_Aim of the exercise:_ Wherever the word "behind" appears in a line of the records, copy that line.

(Stored items from a collection)

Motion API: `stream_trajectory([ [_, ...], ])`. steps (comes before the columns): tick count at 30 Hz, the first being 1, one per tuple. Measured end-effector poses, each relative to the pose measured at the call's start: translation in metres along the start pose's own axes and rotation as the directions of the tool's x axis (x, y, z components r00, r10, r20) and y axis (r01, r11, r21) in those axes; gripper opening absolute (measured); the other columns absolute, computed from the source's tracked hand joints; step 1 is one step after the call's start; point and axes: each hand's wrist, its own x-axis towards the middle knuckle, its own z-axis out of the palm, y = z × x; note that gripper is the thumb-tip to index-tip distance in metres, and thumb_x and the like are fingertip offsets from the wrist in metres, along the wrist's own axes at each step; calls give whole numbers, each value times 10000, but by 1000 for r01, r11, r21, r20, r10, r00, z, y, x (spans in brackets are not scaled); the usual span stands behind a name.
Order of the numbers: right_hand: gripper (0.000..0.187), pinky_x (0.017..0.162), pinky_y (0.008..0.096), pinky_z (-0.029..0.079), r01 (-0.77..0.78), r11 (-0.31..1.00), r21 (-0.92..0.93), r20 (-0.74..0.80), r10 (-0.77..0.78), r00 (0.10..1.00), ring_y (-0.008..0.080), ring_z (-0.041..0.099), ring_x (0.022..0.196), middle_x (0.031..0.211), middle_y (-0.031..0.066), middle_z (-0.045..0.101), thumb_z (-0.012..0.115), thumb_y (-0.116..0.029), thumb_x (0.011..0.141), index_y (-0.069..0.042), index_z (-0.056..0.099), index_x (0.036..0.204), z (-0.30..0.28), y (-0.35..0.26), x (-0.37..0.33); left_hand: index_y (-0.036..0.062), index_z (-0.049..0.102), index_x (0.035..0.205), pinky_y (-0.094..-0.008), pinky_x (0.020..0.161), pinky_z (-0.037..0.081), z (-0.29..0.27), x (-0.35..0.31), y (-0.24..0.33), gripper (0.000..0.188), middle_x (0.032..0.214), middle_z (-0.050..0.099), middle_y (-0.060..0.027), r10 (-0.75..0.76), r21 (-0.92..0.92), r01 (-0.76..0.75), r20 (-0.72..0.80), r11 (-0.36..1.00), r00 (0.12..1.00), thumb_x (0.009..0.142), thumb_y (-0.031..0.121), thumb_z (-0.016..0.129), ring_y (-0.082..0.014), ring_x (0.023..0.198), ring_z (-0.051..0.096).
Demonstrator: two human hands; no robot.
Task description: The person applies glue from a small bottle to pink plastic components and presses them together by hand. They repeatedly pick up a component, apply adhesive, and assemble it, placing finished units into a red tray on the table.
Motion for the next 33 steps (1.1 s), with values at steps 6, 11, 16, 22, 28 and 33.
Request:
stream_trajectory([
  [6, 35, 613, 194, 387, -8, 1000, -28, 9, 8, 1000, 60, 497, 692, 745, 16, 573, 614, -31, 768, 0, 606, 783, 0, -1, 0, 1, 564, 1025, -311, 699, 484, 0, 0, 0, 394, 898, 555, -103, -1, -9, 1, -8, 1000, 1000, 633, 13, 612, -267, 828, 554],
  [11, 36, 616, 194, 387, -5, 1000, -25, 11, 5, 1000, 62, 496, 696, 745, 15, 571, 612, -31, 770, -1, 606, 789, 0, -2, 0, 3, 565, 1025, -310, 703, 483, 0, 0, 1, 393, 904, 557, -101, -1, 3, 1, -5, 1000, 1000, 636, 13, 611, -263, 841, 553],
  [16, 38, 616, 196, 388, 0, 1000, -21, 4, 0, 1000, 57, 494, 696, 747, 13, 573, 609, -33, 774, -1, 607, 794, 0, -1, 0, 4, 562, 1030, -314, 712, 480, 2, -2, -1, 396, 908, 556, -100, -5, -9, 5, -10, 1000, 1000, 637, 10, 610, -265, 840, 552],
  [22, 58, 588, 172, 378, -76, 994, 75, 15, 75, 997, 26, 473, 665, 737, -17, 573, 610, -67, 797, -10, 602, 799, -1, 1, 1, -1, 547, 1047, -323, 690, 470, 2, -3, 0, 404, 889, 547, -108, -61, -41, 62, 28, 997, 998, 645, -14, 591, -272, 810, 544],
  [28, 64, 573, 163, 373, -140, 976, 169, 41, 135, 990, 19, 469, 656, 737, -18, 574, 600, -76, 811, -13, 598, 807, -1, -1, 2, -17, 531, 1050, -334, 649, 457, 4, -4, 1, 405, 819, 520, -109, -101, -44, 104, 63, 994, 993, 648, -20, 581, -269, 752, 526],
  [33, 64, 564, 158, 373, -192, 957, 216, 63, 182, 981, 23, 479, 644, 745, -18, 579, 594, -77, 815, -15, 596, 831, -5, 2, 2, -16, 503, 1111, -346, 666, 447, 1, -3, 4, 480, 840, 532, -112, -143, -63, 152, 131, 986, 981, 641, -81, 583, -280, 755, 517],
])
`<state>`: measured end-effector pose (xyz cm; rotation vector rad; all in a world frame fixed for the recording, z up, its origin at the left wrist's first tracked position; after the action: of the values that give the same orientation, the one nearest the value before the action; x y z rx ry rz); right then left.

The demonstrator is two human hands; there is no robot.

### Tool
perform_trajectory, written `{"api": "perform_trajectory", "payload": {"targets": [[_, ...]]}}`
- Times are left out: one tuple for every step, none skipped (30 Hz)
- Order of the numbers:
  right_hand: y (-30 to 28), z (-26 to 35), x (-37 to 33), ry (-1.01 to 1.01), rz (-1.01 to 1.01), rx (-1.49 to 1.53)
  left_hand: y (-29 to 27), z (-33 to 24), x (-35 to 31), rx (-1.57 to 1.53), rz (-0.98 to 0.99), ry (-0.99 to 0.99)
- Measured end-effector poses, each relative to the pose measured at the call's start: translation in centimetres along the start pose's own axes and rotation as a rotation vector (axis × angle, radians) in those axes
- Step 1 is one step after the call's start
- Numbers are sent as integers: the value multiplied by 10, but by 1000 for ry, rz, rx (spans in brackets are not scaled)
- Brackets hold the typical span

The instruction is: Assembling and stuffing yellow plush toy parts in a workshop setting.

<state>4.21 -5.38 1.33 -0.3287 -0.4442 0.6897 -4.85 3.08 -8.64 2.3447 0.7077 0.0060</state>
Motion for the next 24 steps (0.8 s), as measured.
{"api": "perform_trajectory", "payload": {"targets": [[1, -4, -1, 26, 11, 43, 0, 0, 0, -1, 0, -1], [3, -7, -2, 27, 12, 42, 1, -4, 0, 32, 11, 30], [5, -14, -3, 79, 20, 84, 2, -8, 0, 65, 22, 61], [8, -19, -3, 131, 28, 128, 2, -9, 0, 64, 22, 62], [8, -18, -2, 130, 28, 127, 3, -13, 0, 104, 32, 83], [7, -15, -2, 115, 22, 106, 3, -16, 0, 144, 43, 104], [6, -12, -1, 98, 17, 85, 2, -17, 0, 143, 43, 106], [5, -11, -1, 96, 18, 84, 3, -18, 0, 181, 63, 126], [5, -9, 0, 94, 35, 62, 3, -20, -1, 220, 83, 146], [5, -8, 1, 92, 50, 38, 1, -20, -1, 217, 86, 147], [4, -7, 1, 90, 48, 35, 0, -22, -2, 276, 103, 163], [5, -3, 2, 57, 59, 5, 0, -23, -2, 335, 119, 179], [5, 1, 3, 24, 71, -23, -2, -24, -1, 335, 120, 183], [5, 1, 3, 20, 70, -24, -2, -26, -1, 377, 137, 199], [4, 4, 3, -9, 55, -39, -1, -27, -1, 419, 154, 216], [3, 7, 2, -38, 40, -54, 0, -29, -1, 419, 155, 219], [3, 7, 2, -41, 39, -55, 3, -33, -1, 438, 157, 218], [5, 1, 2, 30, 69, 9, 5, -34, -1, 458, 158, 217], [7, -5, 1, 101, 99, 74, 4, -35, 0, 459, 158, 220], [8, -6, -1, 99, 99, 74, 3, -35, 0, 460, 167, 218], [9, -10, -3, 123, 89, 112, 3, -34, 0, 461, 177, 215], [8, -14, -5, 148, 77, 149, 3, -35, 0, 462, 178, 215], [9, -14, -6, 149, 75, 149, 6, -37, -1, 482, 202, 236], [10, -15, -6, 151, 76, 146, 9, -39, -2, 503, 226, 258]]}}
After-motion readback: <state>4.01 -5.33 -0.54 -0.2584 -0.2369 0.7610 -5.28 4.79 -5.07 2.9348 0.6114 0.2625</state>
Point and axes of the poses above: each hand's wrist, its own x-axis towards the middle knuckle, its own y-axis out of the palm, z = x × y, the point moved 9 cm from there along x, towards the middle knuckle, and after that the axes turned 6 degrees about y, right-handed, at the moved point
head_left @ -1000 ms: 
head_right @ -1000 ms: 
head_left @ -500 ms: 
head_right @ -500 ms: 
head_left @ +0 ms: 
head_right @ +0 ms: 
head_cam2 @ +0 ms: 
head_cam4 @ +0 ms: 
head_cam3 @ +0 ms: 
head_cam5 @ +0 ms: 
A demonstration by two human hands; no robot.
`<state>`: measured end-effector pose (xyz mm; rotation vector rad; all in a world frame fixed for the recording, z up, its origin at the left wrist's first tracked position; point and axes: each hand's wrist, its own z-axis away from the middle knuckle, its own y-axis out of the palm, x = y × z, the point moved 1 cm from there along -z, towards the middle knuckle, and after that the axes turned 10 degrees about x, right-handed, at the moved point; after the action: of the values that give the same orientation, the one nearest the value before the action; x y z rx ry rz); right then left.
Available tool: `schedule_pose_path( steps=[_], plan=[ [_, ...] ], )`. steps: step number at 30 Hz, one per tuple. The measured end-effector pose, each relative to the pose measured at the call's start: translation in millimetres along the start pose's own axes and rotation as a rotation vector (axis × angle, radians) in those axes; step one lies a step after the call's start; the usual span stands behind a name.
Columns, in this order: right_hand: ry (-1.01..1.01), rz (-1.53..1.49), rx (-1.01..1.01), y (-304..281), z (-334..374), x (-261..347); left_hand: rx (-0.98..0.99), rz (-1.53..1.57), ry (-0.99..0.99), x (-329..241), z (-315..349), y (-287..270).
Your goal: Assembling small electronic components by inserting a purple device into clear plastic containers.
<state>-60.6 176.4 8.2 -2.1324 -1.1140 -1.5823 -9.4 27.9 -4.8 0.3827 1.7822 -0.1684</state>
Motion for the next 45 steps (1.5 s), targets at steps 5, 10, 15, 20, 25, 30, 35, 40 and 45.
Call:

_Output:_
Motion API: `stream_trajectory([ [_, ...], ])`. steps (comes before the columns): tick count at 30 Hz, the first being 1, one per tuple. Measured end-effector poses, each relative to the pose measured at the call's start: translation in metres along the start pose's own axes and rotation as the directions of the tool's x axis (x, y, z components r00, r10, r20) and y axis (r01, r11, r21) in those axes; gripper opening absolute (measured); the other columns absolute, computed from the source's tracked hand joints; step 1 is one step after the call's start; point and axes: each hand's wrist, its own x-axis towards the middle knuckle, its own z-axis out of the palm, y = z × x; note that gripper is the thumb-tip to index-tip distance in metres, and thumb_x and the like are fingertip offsets from the wrist in metres, along the wrist's own axes at each step; calls give whole numbers, each value times 10000, but by 1000 for r01, r11, r21, r20, r10, r00, z, y, x (spans in brackets are not scaled); the usual span stands behind a name.
Available tool: `schedule_pose_path( steps=[_], plan=[ [_, ...] ], )`. steps: step number at 30 Hz, one per tuple. The measured end-effector pose, each relative to the pose measured at the call's start: translation in millimetres along the start pose's own axes and rotation as a rotation vector (axis × angle, radians) in those axes; step one lies a step after the call's start; the usual span stands behind a name.

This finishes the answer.